Nor does it seem to me uninstructive that the daughters are singled out by name, especially in a quarter, and before the days, where men are all, and women but playthings or upper slaves. Not such was God’s mind, even for, those who feared Him, outside the privileges and polity of Israel. How contrasted the imposture of man more than two thousand years after! The days of Job, confirmed by all else in the book, fall in with the patriarchal condition; as the style of the book seems to point to Moses. The use of the divine names would perfectly suit in this case; as it also furnishes a very striking demonstration of their folly, who, following a strangely shallow notion, construe them into evidence of different writings separated by a long interval of time. The Law, the Psalms, and the Prophets alike refute the notion as opposed to facts and displaying ignorance of their distinctive design under the guidance of the Holy Spirit in the same writer.

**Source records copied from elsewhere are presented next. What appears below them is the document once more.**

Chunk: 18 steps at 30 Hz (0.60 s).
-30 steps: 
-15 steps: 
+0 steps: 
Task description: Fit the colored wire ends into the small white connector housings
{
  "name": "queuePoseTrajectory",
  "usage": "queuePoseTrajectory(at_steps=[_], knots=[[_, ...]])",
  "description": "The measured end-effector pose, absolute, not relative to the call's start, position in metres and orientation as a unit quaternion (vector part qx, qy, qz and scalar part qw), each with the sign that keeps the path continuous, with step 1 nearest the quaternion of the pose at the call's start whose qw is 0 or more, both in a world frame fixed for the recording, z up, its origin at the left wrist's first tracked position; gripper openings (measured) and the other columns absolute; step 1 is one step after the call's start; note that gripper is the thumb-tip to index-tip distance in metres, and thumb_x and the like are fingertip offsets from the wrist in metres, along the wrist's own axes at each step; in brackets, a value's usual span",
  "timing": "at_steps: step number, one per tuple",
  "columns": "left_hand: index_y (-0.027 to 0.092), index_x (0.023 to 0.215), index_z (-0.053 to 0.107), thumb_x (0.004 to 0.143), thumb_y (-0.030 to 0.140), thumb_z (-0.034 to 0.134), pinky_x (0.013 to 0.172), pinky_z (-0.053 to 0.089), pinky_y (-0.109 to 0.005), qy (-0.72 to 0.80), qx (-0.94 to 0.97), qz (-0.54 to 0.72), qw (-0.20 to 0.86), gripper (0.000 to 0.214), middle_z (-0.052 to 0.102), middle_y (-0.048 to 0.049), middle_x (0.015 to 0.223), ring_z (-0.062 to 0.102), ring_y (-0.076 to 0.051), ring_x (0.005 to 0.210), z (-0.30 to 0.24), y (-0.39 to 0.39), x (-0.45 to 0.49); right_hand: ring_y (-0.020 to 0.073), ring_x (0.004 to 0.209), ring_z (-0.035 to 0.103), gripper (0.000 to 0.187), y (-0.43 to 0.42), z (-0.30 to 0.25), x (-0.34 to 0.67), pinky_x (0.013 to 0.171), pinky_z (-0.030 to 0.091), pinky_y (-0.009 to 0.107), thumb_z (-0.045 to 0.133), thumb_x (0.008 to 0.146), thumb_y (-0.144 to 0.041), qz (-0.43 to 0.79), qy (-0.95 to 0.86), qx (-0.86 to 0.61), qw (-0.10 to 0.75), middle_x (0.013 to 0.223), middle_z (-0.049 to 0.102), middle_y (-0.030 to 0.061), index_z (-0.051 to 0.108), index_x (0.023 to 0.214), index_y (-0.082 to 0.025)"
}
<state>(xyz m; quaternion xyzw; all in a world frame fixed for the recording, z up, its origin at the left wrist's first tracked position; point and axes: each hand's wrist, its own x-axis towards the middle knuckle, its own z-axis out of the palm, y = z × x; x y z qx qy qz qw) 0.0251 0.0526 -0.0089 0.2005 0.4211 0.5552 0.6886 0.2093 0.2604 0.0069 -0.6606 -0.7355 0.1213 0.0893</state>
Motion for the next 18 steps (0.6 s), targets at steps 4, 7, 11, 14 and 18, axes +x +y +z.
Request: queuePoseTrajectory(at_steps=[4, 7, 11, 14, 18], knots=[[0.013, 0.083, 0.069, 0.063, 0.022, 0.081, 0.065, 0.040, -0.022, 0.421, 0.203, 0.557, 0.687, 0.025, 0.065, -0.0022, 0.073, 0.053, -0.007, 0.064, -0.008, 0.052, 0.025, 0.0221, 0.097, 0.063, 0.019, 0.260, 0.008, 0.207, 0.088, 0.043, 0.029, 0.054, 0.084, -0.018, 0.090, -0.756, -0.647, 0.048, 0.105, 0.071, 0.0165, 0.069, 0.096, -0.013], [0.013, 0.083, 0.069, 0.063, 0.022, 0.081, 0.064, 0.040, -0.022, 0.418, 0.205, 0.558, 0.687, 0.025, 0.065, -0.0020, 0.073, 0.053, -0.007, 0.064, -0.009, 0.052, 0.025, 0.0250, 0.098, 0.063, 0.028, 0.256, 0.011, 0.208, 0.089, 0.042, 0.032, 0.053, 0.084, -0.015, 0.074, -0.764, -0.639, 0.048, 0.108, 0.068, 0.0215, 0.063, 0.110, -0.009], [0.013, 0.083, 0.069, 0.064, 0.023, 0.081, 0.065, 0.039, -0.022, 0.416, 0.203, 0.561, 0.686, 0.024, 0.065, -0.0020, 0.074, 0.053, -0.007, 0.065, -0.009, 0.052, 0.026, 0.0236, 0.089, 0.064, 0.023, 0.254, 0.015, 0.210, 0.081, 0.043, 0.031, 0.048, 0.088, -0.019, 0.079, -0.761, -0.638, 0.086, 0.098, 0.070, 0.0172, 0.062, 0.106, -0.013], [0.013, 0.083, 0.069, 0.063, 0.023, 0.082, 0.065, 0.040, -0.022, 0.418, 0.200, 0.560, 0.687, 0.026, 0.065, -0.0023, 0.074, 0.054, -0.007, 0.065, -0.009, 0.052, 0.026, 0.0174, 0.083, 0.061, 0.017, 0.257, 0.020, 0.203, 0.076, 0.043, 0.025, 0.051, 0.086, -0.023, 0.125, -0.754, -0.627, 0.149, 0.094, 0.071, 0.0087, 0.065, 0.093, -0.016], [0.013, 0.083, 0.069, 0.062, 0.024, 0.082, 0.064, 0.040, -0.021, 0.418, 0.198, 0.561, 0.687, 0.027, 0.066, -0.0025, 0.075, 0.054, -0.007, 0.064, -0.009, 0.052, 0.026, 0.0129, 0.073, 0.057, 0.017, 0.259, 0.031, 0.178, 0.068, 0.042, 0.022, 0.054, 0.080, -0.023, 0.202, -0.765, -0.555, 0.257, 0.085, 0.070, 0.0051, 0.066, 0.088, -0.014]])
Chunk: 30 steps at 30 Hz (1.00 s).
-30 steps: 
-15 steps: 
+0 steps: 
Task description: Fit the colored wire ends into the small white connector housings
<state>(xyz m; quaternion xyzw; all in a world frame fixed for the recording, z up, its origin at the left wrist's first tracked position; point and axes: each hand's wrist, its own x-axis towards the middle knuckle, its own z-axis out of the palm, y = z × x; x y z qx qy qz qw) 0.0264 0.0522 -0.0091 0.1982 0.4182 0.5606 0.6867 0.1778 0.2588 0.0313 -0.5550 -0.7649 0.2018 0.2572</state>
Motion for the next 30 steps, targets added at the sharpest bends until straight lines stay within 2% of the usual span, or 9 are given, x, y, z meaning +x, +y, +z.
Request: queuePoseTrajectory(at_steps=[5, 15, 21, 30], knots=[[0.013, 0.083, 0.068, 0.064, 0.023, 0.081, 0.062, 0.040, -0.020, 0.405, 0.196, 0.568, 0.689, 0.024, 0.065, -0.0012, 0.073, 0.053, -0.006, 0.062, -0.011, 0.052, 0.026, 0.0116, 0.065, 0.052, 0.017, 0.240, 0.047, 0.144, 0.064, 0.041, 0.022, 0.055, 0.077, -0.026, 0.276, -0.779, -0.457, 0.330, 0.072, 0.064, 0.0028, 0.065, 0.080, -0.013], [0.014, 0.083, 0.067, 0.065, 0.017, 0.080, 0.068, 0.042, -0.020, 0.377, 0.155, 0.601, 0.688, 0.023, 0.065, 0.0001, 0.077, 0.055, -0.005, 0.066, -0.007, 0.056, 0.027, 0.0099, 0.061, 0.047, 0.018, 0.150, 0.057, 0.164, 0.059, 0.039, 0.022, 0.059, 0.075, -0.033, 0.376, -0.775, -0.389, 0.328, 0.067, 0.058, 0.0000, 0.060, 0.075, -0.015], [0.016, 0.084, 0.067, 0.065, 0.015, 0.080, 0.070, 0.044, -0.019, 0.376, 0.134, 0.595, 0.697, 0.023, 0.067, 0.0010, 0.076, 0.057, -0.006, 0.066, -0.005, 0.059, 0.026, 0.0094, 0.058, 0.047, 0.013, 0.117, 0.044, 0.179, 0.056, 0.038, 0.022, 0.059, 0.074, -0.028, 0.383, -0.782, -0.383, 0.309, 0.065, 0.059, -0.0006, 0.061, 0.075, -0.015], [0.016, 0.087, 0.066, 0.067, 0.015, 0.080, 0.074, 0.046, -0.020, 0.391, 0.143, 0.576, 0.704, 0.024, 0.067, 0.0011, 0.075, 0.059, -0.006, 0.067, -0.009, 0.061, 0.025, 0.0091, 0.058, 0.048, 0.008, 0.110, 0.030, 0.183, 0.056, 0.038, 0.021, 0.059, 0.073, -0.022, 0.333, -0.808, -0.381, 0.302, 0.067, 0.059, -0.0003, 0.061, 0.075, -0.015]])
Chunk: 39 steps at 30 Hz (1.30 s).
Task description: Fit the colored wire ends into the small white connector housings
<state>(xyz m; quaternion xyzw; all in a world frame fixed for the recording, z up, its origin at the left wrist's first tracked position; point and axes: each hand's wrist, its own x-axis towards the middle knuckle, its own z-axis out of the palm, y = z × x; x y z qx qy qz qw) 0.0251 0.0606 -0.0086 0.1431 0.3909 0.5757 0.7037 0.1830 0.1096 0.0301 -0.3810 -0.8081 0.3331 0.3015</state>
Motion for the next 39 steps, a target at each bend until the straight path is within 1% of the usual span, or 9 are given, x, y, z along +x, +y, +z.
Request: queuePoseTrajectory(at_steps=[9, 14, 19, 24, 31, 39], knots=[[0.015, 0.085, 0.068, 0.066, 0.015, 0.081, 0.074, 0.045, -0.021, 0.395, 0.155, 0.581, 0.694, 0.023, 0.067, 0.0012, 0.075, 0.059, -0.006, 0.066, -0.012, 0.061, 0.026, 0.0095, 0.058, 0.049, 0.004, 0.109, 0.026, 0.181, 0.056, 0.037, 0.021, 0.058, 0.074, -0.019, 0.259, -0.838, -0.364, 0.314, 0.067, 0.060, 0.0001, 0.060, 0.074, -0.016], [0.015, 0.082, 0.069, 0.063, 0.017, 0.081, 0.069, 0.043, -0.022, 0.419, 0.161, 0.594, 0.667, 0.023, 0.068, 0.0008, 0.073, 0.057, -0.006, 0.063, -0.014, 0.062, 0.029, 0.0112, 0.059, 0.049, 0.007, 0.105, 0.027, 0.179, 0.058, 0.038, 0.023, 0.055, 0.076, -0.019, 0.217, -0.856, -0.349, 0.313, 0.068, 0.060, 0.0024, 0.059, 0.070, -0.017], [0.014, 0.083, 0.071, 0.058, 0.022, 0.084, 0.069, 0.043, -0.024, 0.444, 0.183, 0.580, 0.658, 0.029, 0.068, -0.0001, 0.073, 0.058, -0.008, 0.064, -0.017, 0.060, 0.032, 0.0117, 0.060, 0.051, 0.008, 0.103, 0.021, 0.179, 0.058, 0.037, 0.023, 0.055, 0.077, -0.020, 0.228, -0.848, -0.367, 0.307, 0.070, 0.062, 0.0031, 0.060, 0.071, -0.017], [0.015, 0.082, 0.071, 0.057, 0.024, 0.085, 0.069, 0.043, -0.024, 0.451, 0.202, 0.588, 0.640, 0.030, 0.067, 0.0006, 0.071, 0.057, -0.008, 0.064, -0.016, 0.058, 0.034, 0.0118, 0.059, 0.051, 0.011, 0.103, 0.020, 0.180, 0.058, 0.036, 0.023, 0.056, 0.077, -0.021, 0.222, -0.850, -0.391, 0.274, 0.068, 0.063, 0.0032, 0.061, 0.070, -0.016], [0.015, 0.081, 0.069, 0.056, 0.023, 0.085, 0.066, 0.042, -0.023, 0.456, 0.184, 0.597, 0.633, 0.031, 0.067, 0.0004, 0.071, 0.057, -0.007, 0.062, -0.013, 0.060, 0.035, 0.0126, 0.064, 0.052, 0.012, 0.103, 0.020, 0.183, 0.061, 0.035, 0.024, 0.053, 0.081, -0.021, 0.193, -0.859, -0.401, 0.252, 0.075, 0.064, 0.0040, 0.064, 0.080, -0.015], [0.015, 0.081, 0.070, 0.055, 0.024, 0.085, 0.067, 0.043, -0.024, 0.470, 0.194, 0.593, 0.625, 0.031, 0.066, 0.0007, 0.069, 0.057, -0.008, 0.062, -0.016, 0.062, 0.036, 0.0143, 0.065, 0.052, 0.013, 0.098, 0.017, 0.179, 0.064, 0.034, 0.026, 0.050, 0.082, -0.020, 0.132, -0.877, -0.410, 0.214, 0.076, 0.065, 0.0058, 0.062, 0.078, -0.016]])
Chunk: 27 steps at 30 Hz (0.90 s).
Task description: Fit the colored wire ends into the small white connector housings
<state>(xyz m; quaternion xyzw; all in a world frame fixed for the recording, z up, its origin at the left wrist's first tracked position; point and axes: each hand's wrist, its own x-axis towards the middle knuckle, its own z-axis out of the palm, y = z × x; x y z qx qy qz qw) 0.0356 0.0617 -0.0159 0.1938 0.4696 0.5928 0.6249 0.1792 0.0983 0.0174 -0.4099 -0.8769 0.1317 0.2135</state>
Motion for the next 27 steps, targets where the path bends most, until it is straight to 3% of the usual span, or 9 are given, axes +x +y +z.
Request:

May the believer humbly, happily, and holily enjoy the wisdom and goodness of God in His word, nowhere more conspicuous and withal profound than in that which unbelief misreads to its sin, darkness, misery and ruin; as credulous of its own conceits, as ready to sit in judgment on God and His word.
 
1. The most common version and sense is that given in the A.V. “of” or” in respect to” as in Luther, Piscator, Trem. and most other translations. The LXX, Syriac, and Vulgate give “before” or in presence of God. But if subjective reasons had not wrought to confound אל with צל, none would deny that אֵלי simply means to me. Noldius does try to muster examples, but not one seems parallel to the present case. They seem contextual or elliptic, and in the sense of direct object in question. At any rate the reader has the different renderings before him.